In verità, le preoccupazioni di Confalonieri derivavano più ancora che dall’incertezza del risultato elettorale, a dispetto dei sondaggi riservati che inducevano invece Berlusconi all’ottimismo, dalle possibili conseguenze dell’impegno politico dell’amico sulle aziende che aveva saputo creare e sviluppare. Una certa, esasperata attenzione giudiziaria si era già avvertita nell’aria per le simpatie dichiarate e praticate costantemente da Berlusconi per uomini, partiti e correnti di governo che erano già entrati nella tempesta di “Mani pulite”, o stavano per entrarvi, o erano comunque destinati ad esserne colpiti, se non travolti.

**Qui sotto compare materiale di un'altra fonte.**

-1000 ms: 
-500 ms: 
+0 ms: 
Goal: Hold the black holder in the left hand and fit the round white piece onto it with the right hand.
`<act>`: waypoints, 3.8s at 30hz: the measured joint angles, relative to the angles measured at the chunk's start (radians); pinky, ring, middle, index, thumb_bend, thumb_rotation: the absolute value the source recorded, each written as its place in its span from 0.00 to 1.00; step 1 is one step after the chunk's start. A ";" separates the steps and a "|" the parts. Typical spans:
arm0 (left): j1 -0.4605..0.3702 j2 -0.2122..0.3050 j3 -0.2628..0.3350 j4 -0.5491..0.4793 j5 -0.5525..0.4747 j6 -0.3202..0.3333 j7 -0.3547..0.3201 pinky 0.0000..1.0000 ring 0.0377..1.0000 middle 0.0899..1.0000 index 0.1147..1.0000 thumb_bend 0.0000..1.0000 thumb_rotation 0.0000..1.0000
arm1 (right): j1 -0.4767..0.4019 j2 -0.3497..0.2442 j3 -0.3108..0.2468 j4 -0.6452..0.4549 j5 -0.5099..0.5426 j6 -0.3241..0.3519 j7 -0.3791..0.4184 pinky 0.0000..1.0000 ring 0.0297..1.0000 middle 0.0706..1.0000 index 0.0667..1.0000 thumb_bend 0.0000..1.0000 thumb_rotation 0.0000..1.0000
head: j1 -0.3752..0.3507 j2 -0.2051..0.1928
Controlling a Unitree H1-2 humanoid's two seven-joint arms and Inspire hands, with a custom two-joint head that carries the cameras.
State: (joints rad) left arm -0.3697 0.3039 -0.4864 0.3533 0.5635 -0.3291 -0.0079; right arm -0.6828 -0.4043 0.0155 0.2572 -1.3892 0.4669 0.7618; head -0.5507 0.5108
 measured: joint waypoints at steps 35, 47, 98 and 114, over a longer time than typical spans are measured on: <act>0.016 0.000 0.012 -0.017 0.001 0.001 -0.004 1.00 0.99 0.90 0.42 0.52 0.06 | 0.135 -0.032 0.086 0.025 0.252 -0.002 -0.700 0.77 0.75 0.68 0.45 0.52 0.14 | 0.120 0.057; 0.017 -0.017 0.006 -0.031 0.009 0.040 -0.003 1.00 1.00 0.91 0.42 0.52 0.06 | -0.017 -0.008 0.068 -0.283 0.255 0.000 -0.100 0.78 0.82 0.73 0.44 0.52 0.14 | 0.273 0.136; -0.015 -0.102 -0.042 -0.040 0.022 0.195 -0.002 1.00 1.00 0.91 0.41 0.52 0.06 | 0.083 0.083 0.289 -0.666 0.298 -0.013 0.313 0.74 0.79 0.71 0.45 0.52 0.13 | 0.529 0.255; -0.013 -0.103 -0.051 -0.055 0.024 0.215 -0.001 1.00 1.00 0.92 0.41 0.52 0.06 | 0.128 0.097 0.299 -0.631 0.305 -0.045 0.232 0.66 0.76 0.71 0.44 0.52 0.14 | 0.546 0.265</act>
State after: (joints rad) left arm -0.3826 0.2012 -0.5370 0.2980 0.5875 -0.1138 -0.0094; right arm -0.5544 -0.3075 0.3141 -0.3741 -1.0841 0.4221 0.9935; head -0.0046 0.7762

Debbo dire che quelle di Confalonieri sui pericoli per le aziende, oltre che personali dell’amico, non erano infondati, visto quello che poi è successo, e non è ancora finito. Berlusconi, per quanto assolto in via definitiva dall’accusa di prostituzione minorile, è ancora alle prese con processi per presunta corruzione dei testimoni. Che, evidentemente, non creduti in primo grado, ne avrebbero invece consentito poi l’assoluzione in appello e in Cassazione ad opera di magistrati a dir poco sprovveduti, in una visione un po’ pazzesca dell’amministrazione della giustizia. Ma a rischiare di passare per pazzo è stato alla fine Berlusconi con quella “Illimitata” perizia psichiatrica alla quale – nonostante il diverso avviso espresso dal pur amico Vittorio Feltri su Libero – egli si è giustamente, oltre che orgogliosamente, sottratto sfidando il tribunale di Milano a condannarlo in un’altra delle coincidenze alle quali ci siamo ormai abituati fra scadenze o altre evenienze giudiziarie e politiche.

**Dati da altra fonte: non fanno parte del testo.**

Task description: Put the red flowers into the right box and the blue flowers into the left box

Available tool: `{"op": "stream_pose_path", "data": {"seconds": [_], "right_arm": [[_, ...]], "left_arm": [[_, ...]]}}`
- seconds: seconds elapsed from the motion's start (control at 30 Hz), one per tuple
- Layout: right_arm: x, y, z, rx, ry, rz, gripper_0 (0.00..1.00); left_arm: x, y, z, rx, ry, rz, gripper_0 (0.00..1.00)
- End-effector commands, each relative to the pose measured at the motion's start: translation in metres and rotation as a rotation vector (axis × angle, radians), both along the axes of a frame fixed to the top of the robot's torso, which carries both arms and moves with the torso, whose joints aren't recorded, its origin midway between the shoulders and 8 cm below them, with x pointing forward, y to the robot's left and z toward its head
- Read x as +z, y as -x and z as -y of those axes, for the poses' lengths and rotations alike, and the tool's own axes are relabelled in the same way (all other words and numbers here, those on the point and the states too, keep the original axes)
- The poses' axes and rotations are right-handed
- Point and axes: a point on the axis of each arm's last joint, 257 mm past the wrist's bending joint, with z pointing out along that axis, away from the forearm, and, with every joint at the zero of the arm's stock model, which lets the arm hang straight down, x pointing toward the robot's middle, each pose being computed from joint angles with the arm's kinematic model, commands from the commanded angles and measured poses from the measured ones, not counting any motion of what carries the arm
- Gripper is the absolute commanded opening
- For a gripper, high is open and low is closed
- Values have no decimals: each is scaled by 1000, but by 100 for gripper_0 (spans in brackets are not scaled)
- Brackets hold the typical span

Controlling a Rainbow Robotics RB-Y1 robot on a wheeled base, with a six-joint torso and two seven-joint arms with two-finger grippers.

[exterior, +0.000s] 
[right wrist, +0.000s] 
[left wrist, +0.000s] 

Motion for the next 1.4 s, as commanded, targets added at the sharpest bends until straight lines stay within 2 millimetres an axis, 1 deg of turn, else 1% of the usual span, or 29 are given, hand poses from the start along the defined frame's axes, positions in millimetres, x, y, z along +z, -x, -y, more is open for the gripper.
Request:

Mi è francamente apparso più un disservizio che un servizio il sogno quirinalizio attribuito da Verderami sul Corriere a Berlusconi – con tanto di conteggi della sessantina di voti da cercare più o meno personalmente oltre il perimetro del centrodestra per essere eletto dalla quarta votazione in poi, quando gli basterebbe la maggioranza assoluta e non più quella per lui proibitiva dei due terzi, e tanto di rivelazione di incontro con Matteo Renzi in funzione di questa ricerca. Mi permetto, con un consiglio né probabilmente gradito, di suggerire all’ex presidente del Consiglio un più utile e opportuno risveglio.

Anche se non mancano illustri precedenti non di “vecchi”, come li chiamerebbe il magistrato che si è recentemente occupato di lui nel processo noto come Ruby ter, ma più rispettosamente di anziani saliti al Colle, dove Sandro Pertini, per esempio, arrivò a 82 anni, Giorgio Napolitano a 81 e Carlo Azeglio Ciampi a 79, penso che a 85 anni compiuti il 29 settembre prossimo Berlusconi possa pur spiazzare gli avversari e a deludere certi amici  trovano l’occasione e il modo di dire che ormai non ha più l’età per certi concorsi. Sarebbe una versione aggiornata della celebre  e fortunata canzone “Non ho l’età” cantata da Gigliola Cinquetti nel 1964, quando peraltro al ventottenne Berlusconi mancavano 22 anni per diventare quirinabile. Tanto, il Quirinale non aggiungerebbe e non toglierebbe nulla al protagonismo di cui egli è stato capace in ogni campo in cui si è misurato.

Pensate un po’ che colpo sarebbe una rinuncia di Berlusconi per i suoi avversari irriducibili, per esempio, del Fatto Quotidiano. Che già domenica scorsa, allertati dal Corriere della Sera, si allenavano contro di lui con la cattiveria di giornata in prima pagina scrivendo, per scherzare ma non troppo: “Mediaset, la sede legale trasloca in Olanda. Quella illegale resta in Italia e punta a traslocare al Quirinale”. Mi sembra francamente meglio saltare giù dalla graticola del Colle prima che qualcuno appicchi il fuoco al carbone.